SOURCE DATA:

[Start of section]

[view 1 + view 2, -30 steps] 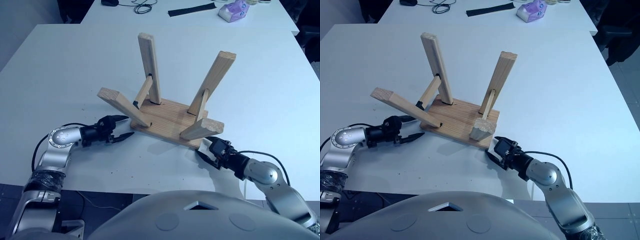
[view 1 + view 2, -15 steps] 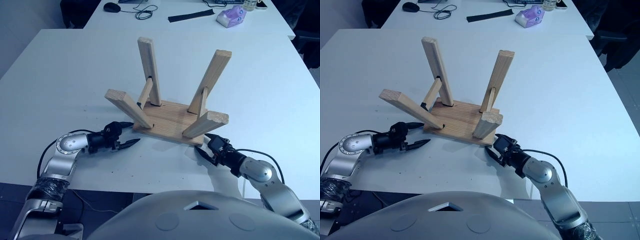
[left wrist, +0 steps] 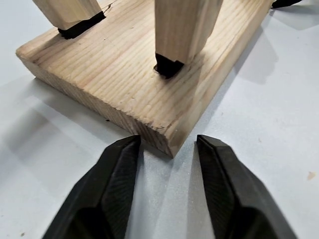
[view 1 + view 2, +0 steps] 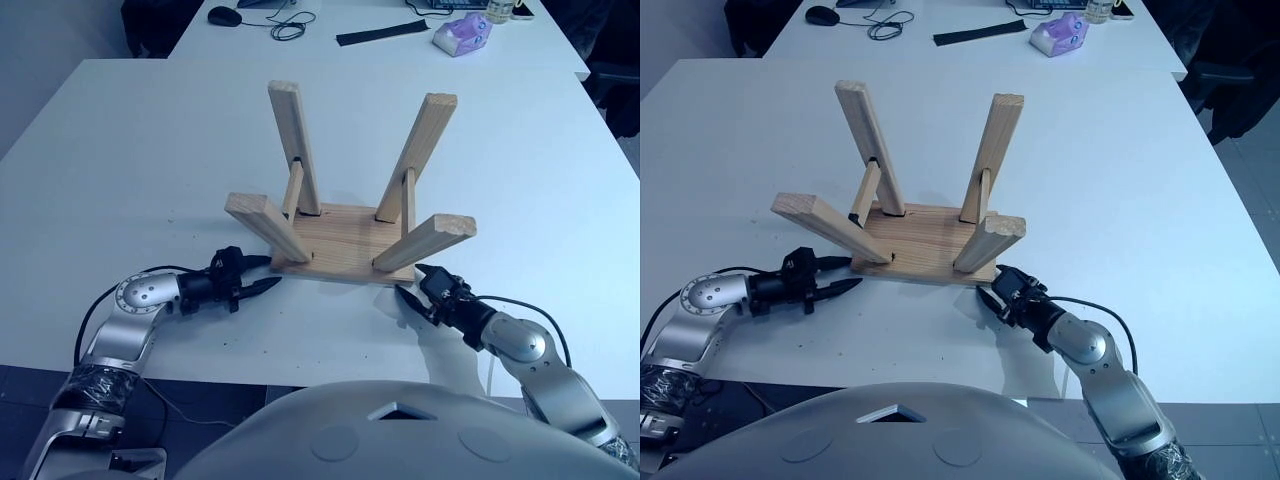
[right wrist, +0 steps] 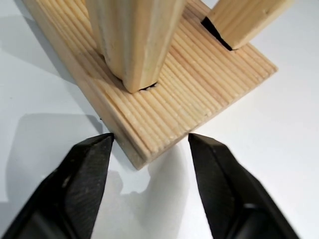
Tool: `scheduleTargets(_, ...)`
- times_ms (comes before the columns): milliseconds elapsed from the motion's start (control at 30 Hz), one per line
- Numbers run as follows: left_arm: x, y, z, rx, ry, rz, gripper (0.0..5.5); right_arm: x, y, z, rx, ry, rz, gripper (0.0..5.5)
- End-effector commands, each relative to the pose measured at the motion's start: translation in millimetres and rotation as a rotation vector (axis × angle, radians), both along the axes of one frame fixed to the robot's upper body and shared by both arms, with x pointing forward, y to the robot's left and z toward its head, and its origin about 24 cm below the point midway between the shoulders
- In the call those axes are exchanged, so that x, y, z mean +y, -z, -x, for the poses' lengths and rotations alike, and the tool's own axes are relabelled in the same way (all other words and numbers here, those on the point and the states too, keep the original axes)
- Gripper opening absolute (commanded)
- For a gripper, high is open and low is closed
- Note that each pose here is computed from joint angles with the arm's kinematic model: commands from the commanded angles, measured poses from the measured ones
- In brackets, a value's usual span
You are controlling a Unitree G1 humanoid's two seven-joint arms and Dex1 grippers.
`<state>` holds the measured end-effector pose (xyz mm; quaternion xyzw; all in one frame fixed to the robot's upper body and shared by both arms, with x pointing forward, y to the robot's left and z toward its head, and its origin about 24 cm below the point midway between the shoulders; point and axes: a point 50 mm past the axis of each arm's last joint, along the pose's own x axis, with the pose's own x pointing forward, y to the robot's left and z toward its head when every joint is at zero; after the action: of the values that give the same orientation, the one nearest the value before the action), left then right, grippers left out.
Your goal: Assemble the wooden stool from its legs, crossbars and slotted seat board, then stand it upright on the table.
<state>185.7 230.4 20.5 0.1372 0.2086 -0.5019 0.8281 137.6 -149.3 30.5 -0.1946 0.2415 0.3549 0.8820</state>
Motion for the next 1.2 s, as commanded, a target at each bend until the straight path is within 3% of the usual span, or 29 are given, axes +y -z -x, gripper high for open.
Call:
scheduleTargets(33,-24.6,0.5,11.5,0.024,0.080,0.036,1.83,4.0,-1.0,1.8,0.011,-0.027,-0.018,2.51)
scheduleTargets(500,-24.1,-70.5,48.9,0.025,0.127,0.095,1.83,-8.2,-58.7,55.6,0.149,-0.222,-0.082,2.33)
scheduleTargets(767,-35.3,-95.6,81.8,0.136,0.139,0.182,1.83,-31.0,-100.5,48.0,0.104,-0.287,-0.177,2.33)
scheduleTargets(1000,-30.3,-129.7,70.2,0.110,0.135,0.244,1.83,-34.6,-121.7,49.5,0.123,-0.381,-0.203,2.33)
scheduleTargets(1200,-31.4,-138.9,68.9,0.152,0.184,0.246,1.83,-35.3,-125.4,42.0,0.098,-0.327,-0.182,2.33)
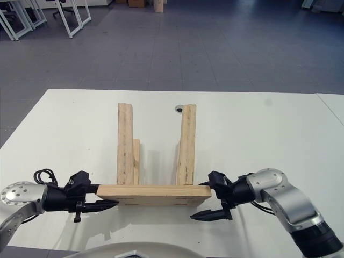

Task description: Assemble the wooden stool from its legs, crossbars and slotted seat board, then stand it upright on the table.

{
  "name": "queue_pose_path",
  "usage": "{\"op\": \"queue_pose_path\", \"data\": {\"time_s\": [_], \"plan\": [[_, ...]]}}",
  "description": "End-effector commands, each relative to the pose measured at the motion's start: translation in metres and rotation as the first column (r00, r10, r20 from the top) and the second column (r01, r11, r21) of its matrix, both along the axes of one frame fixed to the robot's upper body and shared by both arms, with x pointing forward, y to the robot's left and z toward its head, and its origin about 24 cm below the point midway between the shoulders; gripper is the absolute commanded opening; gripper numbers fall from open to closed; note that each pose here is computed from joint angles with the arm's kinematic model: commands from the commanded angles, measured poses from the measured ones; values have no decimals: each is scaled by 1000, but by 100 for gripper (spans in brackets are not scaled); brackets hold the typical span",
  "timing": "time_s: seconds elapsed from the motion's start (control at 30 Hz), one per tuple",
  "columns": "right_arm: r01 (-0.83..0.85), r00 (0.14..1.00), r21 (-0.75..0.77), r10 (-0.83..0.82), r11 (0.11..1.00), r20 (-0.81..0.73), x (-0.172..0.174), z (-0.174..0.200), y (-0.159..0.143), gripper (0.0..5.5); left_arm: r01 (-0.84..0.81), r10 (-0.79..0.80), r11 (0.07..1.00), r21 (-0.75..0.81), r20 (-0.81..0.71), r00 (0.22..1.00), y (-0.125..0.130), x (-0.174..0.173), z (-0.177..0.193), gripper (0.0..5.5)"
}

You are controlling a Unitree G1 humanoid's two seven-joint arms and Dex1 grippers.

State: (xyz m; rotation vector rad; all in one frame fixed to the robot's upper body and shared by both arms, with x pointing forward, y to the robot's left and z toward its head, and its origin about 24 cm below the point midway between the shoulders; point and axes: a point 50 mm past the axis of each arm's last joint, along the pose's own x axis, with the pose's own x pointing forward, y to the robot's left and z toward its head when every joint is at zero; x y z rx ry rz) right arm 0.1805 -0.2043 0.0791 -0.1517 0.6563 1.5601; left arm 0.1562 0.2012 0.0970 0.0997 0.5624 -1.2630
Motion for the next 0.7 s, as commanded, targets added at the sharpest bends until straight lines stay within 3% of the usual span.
{"op": "queue_pose_path", "data": {"time_s": [0.03, 0.4, 0.7], "plan": [[8, 1000, -30, -8, 1000, 1, 0, -7, -3, 373, 18, -18, 999, -45, -4, 1000, -2, 2, 8, 184], [19, 999, 64, -17, 998, -33, 19, 36, 6, 198, 38, -41, 998, -50, -59, 997, 2, -4, 3, 177], [-10, 983, 66, 22, 998, -183, 12, 55, 9, 182, 11, -14, 995, -97, -29, 999, 9, 9, 18, 158]]}}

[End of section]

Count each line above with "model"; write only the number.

RESPONSE AREA:
2